What the task requires: Once you reach the line that holds "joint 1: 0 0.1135" in the listing below, output it and every line after it through the line that holds "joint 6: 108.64", word for word.

Dataset excerpts:
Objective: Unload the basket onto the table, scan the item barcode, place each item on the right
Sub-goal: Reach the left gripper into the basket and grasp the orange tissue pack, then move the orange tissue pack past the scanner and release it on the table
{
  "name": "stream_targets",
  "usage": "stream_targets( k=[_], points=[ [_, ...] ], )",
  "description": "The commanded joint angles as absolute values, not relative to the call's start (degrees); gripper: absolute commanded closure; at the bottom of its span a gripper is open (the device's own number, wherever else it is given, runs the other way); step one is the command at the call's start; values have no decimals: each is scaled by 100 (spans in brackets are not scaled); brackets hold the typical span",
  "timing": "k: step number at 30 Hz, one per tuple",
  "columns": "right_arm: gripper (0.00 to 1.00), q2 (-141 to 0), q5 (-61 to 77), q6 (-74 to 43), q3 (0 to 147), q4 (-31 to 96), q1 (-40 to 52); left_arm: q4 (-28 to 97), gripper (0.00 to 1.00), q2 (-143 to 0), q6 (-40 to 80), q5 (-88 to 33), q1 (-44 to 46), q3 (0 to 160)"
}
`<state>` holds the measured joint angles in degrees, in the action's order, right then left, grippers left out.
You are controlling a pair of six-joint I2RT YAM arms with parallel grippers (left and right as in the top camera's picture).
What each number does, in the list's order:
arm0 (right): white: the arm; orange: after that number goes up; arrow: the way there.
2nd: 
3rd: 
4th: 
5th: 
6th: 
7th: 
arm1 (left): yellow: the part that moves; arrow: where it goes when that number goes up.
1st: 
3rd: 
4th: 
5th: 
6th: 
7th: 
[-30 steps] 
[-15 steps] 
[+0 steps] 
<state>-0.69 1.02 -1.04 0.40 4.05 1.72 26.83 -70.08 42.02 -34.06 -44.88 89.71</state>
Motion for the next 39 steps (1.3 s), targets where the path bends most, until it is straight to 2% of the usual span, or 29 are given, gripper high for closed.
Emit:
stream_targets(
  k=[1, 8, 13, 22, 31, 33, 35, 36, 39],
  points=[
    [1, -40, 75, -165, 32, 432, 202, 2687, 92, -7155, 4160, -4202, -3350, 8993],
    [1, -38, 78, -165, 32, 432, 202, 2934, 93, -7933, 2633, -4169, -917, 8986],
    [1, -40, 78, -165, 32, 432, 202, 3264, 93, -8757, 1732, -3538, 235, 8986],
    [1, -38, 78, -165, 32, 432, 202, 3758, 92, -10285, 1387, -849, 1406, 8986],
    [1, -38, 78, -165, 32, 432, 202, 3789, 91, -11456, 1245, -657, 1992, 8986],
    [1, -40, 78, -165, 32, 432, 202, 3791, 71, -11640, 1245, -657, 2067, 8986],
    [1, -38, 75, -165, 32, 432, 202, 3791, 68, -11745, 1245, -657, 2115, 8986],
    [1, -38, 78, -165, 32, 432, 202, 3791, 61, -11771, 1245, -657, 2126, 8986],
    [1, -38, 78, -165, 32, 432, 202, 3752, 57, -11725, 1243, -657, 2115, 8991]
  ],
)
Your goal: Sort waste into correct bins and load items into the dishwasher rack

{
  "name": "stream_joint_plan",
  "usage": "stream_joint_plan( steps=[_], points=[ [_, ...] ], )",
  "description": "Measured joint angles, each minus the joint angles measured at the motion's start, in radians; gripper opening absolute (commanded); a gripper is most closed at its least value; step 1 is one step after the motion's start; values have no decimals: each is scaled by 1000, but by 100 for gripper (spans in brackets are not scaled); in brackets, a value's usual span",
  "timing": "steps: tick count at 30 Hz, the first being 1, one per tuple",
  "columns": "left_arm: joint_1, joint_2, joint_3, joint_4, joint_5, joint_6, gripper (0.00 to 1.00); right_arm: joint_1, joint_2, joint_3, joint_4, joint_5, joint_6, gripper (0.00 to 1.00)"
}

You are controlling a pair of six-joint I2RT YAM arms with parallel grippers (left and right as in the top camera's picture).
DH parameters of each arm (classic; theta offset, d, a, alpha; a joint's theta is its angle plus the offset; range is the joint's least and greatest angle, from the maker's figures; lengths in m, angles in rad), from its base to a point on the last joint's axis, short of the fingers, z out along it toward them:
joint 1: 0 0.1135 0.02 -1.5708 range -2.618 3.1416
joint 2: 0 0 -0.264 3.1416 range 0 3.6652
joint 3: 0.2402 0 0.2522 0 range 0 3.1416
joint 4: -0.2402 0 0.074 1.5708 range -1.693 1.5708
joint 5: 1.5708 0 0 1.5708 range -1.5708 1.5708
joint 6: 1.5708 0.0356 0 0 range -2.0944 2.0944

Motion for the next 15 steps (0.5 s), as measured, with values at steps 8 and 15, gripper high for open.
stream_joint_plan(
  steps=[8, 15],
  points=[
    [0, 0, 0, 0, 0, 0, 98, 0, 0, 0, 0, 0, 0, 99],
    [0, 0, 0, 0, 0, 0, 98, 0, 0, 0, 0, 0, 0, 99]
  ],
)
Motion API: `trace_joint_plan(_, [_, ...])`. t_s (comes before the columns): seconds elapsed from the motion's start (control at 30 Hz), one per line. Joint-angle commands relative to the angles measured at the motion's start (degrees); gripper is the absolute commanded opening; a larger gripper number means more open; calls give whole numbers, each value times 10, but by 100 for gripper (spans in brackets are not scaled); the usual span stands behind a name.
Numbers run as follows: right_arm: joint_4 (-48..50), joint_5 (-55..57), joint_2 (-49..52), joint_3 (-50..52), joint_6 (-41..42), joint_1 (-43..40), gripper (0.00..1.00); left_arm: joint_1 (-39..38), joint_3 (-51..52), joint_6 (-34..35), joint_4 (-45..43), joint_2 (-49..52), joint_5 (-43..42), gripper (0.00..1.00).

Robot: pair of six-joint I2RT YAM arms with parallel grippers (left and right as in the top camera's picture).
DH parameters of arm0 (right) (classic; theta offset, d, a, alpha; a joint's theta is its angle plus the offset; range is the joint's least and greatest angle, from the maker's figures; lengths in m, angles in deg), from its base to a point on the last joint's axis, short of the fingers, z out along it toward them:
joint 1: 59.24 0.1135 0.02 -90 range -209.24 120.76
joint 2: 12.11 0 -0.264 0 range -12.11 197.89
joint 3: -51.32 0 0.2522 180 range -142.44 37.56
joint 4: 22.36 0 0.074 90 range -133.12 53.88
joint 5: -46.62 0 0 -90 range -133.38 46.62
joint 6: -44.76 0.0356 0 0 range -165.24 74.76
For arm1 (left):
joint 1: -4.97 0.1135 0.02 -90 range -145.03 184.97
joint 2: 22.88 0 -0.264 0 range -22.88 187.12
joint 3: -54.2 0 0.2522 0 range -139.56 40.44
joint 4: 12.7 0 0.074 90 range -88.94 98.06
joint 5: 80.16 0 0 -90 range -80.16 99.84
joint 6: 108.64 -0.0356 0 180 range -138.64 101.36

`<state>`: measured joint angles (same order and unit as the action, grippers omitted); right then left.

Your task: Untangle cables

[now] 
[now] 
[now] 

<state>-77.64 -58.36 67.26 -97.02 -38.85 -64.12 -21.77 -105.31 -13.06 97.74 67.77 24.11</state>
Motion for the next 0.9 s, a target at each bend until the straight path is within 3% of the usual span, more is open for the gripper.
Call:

Answer to this task:
joint 1: 0 0.1135 0.02 -1.5708 range -2.618 3.1416
joint 2: 0 0 -0.264 3.1416 range 0 3.6652
joint 3: 0.2402 0 0.2522 0 range 0 3.1416
joint 4: -0.2402 0 0.074 1.5708 range -1.693 1.5708
joint 5: 1.5708 0 0 1.5708 range -1.5708 1.5708
joint 6: 1.5708 0.0356 0 0 range -2.0944 2.0944

Motion for the next 15 steps (0.5 s), as measured, with values at steps 8 and 15, gripper high for open.
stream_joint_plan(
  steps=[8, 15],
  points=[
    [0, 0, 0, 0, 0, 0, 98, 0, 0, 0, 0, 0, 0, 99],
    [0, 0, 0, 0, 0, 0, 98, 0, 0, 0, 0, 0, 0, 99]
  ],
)
Motion API: `trace_joint_plan(_, [_, ...])`. t_s (comes before the columns): seconds elapsed from the motion's start (control at 30 Hz), one per line. Joint-angle commands relative to the angles measured at the motion's start (degrees); gripper is the absolute commanded opening; a larger gripper number means more open; calls give whole numbers, each value times 10, but by 100 for gripper (spans in brackets are not scaled); the usual span stands behind a name.
Numbers run as follows: right_arm: joint_4 (-48..50), joint_5 (-55..57), joint_2 (-49..52), joint_3 (-50..52), joint_6 (-41..42), joint_1 (-43..40), gripper (0.00..1.00); left_arm: joint_1 (-39..38), joint_3 (-51..52), joint_6 (-34..35), joint_4 (-45..43), joint_2 (-49..52), joint_5 (-43..42), gripper (0.00..1.00).

Robot: pair of six-joint I2RT YAM arms with parallel grippers (left and right as in the top camera's picture).
DH parameters of arm0 (right) (classic; theta offset, d, a, alpha; a joint's theta is its angle plus the offset; range is the joint's least and greatest angle, from the maker's figures; lengths in m, angles in deg), from its base to a point on the last joint's axis, short of the fingers, z out along it toward them:
joint 1: 59.24 0.1135 0.02 -90 range -209.24 120.76
joint 2: 12.11 0 -0.264 0 range -12.11 197.89
joint 3: -51.32 0 0.2522 180 range -142.44 37.56
joint 4: 22.36 0 0.074 90 range -133.12 53.88
joint 5: -46.62 0 0 -90 range -133.38 46.62
joint 6: -44.76 0.0356 0 0 range -165.24 74.76
For arm1 (left):
joint 1: -4.97 0.1135 0.02 -90 range -145.03 184.97
joint 2: 22.88 0 -0.264 0 range -22.88 187.12
joint 3: -54.2 0 0.2522 0 range -139.56 40.44
joint 4: 12.7 0 0.074 90 range -88.94 98.06
joint 5: 80.16 0 0 -90 range -80.16 99.84
joint 6: 108.64 -0.0356 0 180 range -138.64 101.36

What appears above is the complete answer.